Unable to Log On Using SSH

If you cannot log on using Secure Shell (SSH), perform the following steps.

Procedure

Verify that the network, the switch, and the TACACS+ server is reachable.
Verify whether you configured the SSH client correctly.
Verify whether you enabled and configured the SSH function correctly on the switch:

show ssh global

Example

Verify whether you enabled and configured SSH function correctly on the switch:

Switch:1>enable
Switch:1#show ssh global

Total Active Sessions  : 0
        version            : v2only
        port               : 22
        max-sessions       : 4
        timeout            : 60
        action rsa-keygen  : rsa-keysize 2048
        action dsa-keygen  : dsa-keysize 2048
        rsa-auth           : true
        dsa-auth           : true
        pass-auth          : false
        enable             : true

Job Aid

The following table describes the fields in the output for the show ssh global command.


Parameter	Description
Total active sessions	Specifies the number of active SSH sessions underway.
version	Specifies if SSH is version 1 or version 2. The default is v2. As a best practice, configure the version to v2 only.
port	Specifies the SSH connection port.
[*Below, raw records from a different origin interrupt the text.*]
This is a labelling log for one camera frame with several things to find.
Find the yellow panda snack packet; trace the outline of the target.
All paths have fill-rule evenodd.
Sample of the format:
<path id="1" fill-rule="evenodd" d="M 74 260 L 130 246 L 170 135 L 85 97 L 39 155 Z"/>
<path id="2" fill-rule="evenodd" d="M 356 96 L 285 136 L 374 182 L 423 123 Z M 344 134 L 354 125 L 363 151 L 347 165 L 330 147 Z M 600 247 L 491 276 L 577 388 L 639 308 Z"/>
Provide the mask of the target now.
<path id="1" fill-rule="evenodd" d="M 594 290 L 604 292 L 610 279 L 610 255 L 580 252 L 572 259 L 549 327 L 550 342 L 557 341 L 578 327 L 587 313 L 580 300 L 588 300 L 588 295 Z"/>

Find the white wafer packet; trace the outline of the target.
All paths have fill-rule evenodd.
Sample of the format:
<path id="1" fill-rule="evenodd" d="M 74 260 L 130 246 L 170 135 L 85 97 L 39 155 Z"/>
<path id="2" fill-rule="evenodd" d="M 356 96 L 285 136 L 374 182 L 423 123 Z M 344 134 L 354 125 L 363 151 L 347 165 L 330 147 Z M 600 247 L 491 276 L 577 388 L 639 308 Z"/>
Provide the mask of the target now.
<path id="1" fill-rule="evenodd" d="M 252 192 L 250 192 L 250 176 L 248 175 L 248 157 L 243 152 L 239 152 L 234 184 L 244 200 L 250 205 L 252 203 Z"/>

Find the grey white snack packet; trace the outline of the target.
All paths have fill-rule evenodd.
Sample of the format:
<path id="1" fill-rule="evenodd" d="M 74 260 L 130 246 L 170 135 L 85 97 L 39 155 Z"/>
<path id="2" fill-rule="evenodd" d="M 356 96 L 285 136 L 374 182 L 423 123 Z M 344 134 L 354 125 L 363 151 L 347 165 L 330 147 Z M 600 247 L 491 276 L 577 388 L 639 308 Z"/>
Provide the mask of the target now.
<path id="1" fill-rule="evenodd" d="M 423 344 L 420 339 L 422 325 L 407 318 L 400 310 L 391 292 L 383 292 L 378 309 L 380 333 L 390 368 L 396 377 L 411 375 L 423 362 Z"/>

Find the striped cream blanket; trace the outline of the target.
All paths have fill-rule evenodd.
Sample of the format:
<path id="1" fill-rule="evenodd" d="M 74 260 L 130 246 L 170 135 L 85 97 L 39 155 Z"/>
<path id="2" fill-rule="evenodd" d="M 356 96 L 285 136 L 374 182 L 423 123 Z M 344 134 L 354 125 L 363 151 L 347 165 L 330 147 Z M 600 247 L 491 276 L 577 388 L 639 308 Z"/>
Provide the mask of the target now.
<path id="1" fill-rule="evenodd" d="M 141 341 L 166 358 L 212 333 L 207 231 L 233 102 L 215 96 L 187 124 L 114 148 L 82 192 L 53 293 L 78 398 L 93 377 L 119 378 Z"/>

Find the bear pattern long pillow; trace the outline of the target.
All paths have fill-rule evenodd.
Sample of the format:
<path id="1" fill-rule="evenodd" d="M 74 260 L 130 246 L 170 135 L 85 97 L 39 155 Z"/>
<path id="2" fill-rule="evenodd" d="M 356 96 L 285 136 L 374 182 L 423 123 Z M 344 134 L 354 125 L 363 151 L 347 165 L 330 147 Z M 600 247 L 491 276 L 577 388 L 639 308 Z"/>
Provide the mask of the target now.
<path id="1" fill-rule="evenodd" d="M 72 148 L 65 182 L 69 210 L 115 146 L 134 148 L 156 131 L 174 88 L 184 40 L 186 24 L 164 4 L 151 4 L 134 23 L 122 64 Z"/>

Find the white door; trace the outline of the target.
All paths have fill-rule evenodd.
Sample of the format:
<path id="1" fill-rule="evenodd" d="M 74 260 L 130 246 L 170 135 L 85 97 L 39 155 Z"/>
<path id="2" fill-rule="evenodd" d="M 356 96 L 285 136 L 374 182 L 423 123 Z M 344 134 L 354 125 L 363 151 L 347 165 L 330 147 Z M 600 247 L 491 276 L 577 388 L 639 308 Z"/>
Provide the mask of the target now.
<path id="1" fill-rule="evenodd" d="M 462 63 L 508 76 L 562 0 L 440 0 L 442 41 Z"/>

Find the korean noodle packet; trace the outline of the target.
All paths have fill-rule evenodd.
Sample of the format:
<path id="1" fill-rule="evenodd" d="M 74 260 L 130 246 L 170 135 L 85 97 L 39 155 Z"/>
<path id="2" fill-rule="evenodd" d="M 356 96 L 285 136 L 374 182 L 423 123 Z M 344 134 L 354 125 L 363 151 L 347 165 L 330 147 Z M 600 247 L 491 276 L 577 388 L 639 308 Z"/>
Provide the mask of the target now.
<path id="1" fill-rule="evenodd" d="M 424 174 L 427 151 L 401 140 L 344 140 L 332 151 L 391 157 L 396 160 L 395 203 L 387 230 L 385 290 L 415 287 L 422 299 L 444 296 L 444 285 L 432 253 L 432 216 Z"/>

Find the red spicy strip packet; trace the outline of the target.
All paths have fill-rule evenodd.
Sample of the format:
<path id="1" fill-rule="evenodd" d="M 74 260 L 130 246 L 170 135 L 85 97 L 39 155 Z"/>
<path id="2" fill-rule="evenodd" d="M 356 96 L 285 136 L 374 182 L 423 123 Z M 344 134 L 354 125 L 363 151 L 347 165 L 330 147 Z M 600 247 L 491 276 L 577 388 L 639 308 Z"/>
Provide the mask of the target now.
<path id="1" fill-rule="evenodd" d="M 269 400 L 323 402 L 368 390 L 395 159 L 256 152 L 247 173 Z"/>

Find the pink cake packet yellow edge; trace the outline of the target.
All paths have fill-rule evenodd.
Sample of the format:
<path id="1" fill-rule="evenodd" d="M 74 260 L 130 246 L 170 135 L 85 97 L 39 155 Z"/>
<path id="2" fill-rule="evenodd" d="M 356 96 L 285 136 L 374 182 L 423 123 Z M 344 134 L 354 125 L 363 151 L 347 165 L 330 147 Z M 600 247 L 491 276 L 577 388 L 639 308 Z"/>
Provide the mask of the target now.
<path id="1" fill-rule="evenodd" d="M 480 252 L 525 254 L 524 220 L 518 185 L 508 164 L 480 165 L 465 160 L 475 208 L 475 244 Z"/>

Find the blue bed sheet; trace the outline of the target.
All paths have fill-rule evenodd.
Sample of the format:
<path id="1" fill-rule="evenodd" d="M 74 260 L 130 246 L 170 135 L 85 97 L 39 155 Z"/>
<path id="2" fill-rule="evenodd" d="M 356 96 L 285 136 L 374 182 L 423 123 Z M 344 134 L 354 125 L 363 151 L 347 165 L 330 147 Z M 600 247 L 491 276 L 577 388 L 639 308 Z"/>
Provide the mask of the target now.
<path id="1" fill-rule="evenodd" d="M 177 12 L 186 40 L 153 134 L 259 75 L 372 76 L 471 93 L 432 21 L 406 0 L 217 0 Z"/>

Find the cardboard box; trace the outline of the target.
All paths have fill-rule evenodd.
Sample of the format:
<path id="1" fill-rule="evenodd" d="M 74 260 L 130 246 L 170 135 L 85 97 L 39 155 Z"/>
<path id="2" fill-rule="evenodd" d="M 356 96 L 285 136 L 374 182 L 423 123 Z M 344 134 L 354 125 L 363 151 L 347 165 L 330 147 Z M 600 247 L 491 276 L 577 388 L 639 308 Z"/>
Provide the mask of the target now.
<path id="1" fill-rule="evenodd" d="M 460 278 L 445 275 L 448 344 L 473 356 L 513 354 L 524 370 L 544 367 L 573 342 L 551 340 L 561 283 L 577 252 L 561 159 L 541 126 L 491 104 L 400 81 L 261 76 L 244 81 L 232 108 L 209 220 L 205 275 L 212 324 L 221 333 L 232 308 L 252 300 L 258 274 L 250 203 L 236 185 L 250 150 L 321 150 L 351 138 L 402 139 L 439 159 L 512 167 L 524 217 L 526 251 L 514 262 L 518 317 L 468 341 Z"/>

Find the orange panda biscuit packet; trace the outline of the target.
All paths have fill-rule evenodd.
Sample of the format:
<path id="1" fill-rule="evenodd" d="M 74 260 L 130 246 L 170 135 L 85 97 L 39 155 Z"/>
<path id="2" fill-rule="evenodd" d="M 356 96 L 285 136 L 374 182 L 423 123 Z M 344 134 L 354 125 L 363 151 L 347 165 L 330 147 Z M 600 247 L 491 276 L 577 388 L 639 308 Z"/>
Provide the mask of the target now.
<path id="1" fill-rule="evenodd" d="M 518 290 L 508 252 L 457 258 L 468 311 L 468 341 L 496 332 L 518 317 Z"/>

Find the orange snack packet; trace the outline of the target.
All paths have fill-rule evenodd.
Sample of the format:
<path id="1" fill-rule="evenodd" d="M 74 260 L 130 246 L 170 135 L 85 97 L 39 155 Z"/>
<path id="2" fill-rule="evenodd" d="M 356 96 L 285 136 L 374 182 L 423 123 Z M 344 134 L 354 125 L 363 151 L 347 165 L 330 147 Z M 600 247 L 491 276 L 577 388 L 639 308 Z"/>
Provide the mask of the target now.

The default is 22. You cannot configure the following TCP ports as SSH connection ports: 0 to 1024 (except port 22), 1100, 4095, 5000, 5111, 6000, or 999.
max-sessions	Specifies the maximum number of SSH sessions allowed. The default is 4.
timeout	Specifies the SSH connection authentication timeout in seconds. The default is 60 seconds.
action rsa-keygen	Specifies the SSH RSA key size.
action dsa-keygen	Specifies the SSH DSA key size.
rsa-auth	Specifies if RSA authentication is enabled or disabled. The default is enabled.
dsa-auth	Specifies if DSA authentication is enabled or disabled. The default is enabled.
pass-auth	Specifies if password authentication is enabled or disabled. The default is enabled.
enable	Specifies if SSH secure mode is enabled. False is disabled. Secure is enabled.